I have two .csv files and I would like to query column 3 from File 1 against column 3 from File 2. The output file should consist of column 3 from File 1, and if the entry exists in File 2, print the entire corresponding row from File 2. If no match in File 2, print File 1 column 3 and leave rest blank (see below).
File 1:
... ... a ...
... ... e ...
... ... b ...
... ... c ...
File 2:
... ... a a-info-1 a-info-2 a-info-n
... ... c c-info-1 c-info-2 c-info-n
... ... d d-info-1 d-info-2 d-info-n
... ... e e-info-1 e-info-2 e-info-n
... ... f f-info-1 f-info-2 f-info-n
Desired output:
a ... ... a-info-1 a-info-2 a-info-n
e ... ... e-info-1 e-info-2 e-info-n
b
c ... ... c-info-1 c-info-2 c-info-n
I have tried to accomplish this in both R and bash.
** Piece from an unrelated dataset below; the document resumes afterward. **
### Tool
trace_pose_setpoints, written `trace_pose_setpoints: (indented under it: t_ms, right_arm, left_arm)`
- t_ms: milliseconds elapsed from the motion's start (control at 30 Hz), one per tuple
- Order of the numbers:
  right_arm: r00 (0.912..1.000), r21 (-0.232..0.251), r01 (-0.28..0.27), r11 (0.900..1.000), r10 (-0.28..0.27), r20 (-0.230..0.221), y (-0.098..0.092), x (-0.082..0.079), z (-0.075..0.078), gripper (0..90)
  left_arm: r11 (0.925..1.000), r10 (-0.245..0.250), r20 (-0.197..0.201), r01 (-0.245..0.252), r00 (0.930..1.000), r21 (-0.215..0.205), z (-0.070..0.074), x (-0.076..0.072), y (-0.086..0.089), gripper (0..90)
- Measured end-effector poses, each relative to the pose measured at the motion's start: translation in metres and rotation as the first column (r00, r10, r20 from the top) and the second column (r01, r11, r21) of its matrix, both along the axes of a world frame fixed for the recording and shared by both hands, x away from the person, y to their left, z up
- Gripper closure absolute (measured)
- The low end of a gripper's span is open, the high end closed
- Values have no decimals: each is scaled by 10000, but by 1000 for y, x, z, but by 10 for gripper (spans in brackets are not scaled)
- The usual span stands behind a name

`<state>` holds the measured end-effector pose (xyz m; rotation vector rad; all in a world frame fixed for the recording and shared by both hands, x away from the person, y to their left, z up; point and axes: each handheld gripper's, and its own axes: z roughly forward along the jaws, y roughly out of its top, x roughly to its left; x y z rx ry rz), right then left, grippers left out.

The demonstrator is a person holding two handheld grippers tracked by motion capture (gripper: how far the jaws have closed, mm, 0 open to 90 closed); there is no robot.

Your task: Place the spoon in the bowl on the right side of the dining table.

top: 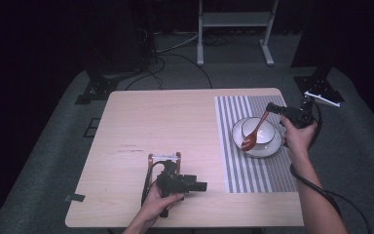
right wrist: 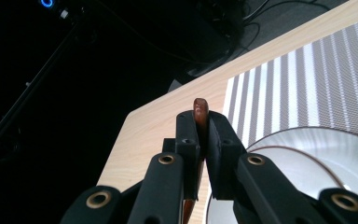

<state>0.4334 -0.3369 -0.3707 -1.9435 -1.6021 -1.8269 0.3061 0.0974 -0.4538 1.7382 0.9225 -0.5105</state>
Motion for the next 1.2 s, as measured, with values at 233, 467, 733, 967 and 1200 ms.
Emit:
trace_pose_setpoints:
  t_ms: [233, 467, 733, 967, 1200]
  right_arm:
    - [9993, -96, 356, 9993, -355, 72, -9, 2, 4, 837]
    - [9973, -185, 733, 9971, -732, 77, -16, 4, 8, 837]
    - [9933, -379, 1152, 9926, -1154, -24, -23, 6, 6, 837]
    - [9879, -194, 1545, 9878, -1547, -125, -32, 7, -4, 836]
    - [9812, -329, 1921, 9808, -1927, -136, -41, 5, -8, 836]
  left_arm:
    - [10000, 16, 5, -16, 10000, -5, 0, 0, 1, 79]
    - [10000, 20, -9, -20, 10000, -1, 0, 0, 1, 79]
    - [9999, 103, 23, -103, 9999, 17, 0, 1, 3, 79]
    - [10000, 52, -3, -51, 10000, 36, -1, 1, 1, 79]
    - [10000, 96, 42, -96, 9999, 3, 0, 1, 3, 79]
I thought I should be able to figure this out by referencing this thread: awk compare 2 files, 2 fields different order in the file, print or merge match and non match lines, but I am very much new to all things programming and can't seem to figure out how to transcribe the solution to my case.
My best try:
awk -F"," 'NR==FNR{a[$3]=$3;next}{if ($3 in a)print a[$3]","$0;}' file1.csv file2.csv > output.csv
The problem with this code is that it does not print the entries from File 1 that do not have entries in File 2.
If your solutions could be overly explanatory, I would very much appreciate it!